# Task directions
Leave out the images and repeat the listing below without a single change.

==== Data segment ====

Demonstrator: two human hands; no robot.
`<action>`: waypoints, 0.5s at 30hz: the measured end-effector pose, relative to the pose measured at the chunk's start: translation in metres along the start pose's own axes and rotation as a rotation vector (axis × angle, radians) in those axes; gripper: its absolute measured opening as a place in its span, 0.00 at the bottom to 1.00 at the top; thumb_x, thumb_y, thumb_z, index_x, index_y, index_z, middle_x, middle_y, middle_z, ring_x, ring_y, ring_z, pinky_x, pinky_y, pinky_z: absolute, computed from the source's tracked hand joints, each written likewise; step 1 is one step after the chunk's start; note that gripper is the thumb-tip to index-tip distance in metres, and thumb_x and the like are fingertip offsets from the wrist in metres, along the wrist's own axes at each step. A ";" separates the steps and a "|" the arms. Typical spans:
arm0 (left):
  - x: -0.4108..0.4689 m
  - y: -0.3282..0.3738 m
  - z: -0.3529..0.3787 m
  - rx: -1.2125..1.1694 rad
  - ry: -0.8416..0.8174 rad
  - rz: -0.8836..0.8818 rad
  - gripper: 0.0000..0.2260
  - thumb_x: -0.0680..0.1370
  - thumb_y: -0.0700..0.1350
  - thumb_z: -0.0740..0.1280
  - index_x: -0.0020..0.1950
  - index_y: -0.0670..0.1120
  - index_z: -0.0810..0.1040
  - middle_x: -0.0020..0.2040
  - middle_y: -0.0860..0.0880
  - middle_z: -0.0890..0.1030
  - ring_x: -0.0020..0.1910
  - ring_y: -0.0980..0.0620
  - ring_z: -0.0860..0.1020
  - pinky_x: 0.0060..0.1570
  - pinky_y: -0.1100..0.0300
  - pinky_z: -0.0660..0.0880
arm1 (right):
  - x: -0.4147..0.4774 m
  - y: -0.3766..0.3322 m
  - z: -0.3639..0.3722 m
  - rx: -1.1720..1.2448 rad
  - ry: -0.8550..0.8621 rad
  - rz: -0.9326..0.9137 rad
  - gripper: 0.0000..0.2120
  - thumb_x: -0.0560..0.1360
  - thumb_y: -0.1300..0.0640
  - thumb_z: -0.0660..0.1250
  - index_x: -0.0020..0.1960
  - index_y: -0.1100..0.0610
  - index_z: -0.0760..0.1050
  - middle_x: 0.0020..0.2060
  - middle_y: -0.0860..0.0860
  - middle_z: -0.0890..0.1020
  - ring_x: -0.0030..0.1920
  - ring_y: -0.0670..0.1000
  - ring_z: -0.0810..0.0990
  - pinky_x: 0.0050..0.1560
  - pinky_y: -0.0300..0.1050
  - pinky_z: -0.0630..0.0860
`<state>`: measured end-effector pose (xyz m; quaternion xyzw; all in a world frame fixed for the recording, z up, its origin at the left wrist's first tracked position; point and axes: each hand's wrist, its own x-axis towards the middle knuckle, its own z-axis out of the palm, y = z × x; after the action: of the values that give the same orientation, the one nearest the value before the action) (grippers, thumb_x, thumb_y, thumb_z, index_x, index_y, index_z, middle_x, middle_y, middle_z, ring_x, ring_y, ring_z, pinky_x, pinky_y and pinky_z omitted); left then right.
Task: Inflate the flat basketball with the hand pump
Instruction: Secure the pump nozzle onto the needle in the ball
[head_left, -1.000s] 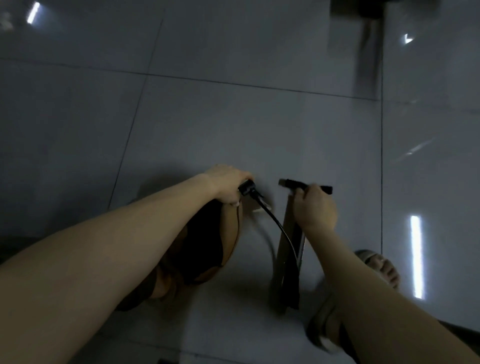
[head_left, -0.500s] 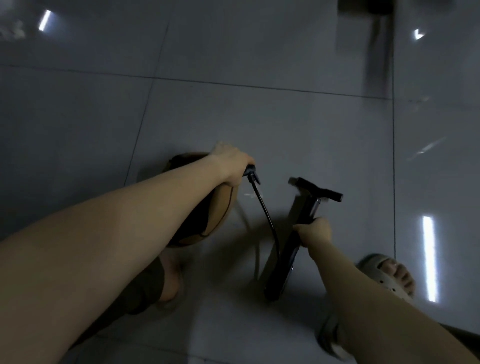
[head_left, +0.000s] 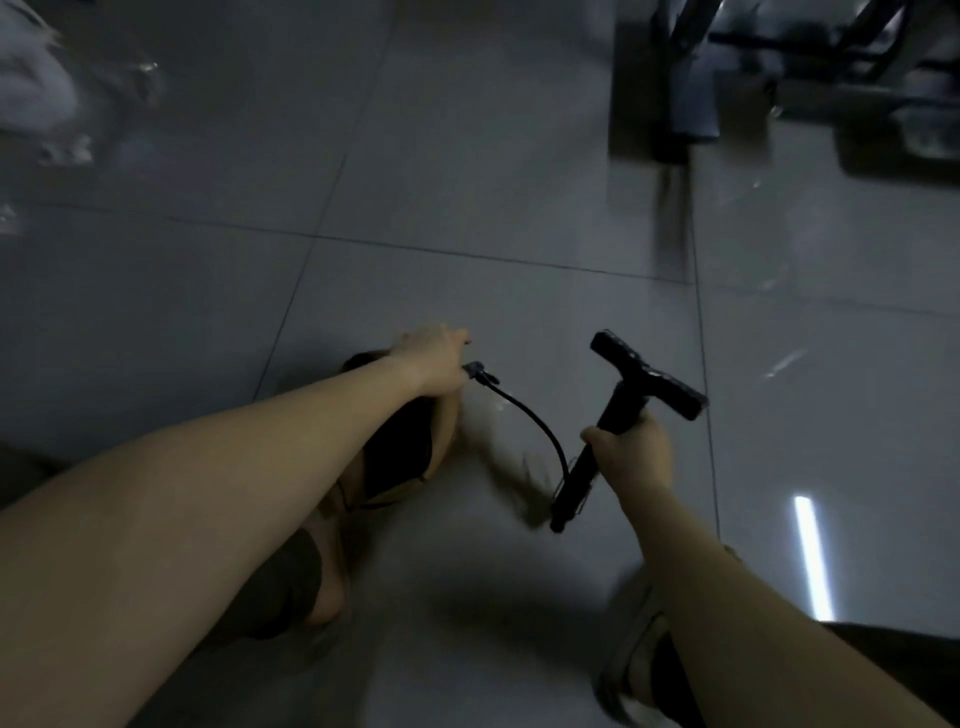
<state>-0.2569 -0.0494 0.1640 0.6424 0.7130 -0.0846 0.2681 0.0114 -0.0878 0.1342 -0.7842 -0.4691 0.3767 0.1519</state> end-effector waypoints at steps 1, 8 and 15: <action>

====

# Exercise output
Demonstrator: two human hands; no robot.
`<action>`: waypoints, 0.5s at 30hz: the measured end-effector pose, relative to the pose measured at the chunk's start: translation in metres along the start pose's own axes and rotation as a rotation vector (axis × angle, radians) in those axes; gripper: its absolute measured opening as a place in its span, 0.00 at the bottom to 1.00 at the top; thumb_x, thumb_y, thumb_z, index_x, index_y, index_z, middle_x, middle_y, middle_z, ring_x, ring_y, ring_z, pinky_x, pinky_y, pinky_z: absolute, computed from the source's tracked hand joints, each written likewise; step 1 is one step after the chunk's start; note that gripper is the thumb-tip to index-tip distance in metres, and thumb_x and the like are fingertip offsets from the wrist in metres, along the wrist's own axes at each step. A ";" separates the steps and a "|" the arms. Typical spans:
arm0 (left):
  - x: -0.4108..0.4689 m
  - y: -0.3282..0.3738 m
  - z: -0.3529..0.3787 m
  - rx: -1.2125..1.1694 rad
  - ry: -0.8416..0.8174 rad
  - rz: -0.8836..0.8818 rad
  - gripper: 0.0000..0.2260
  - thumb_x: -0.0680..0.1370
  - thumb_y: -0.0700..0.1350
  - thumb_z: -0.0740..0.1280
  - index_x: -0.0020..0.1950
  - index_y: -0.0670..0.1120
  - index_z: -0.0810..0.1040
  - middle_x: -0.0020..0.2040
  - middle_y: -0.0860..0.0880
  - middle_z: -0.0890..0.1030
  - ring_x: -0.0020..0.1910
  - ring_y: -0.0980..0.0620
  - ring_z: -0.0860..0.1020
  - pinky_x: 0.0060..0.1570
  - pinky_y: -0.1100..0.0300
  - pinky_z: -0.0660..0.0880
arm1 (right):
  - x: -0.4147..0.4774 m
  - y: -0.3766..0.3322 m
  - z: -0.3639..0.3722 m
  - rx: -1.1720..1.2448 rad
  - ry: -0.8550..0.8621 rad
  - rz: -0.9326..0.9137 rad
  - gripper: 0.0000..0.2120
  - thumb_x: -0.0560..0.1360
  - thumb_y: -0.1300..0.0640
  - thumb_z: -0.0660..0.1250
  - index_x: -0.0020..0.1960
  - index_y: -0.1100..0.0610
  - index_z: -0.0760..0.1050
  - middle_x: 0.0020..0.2060
  - middle_y: -0.0860..0.0860
  - middle_z: -0.0890..0.1020
  - ring_x: -0.0030..0.1920
  - ring_y: -0.0670..0.1000
  - ring_z: -0.0810..0.0990
  - pinky_x: 0.0050..0.1560
  - pinky_y: -0.0300..0.1050
  - pinky_z: -0.0630..0.0860
`<state>`: measured end-effector pose (xyz m; quaternion xyzw; all in a world frame fixed for the recording, z up, its origin at the left wrist's first tracked position; point and axes: each hand's wrist, its own x-axis towards the middle knuckle, its own z-axis out of the palm, y = z × x; after the action: of the values that give the same orientation, the one nearest the value before the action) (grippers, thumb_x, thumb_y, thumb_z, index_x, index_y, index_z, middle_x, middle_y, middle_z, ring_x, ring_y, ring_z, pinky_x, pinky_y and pinky_z omitted); left then right.
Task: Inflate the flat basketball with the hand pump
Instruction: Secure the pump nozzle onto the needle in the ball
[head_left, -1.000s] 
[head_left, -0.500s] 
[head_left, +0.000s] 
<state>-0.2569 -0.0494 0.1640 0.6424 0.7130 -0.0846 0.2681 0.0114 -0.0878 0.1342 -0.7842 -0.4691 0.3767 0.1519</state> end-effector waypoints at steps 1, 8 and 15: <action>

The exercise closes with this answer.